[Start of Attachment]

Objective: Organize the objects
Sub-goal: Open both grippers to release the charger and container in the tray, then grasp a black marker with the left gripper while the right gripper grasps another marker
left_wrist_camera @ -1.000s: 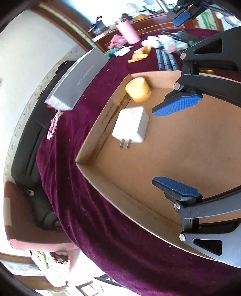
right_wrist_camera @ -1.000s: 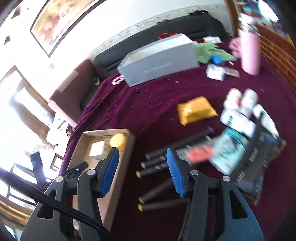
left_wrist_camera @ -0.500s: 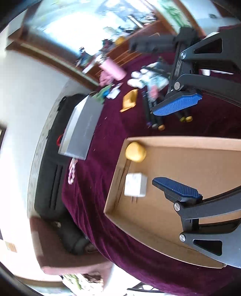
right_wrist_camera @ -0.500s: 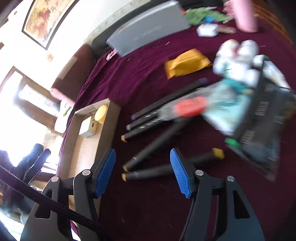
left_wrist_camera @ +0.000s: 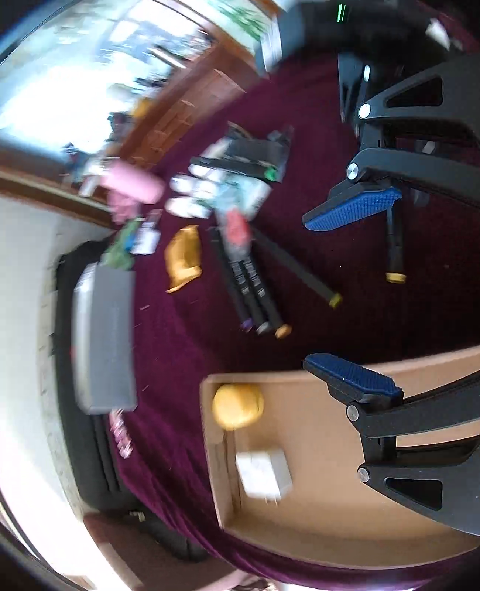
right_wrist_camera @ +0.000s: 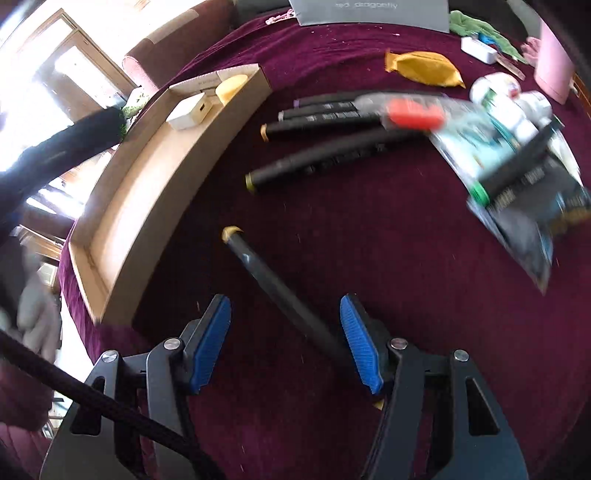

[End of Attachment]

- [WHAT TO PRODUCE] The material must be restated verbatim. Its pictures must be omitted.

- [EXERCISE ANSWER]
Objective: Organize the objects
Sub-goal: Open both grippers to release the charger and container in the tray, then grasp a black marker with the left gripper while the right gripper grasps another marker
left_wrist_camera @ -1.000s: 
right_wrist_camera @ -1.000s: 
left_wrist_camera @ -0.500s: 
right_wrist_camera @ -0.500s: 
left_wrist_camera @ +0.000s: 
right_wrist_camera @ +0.000s: 

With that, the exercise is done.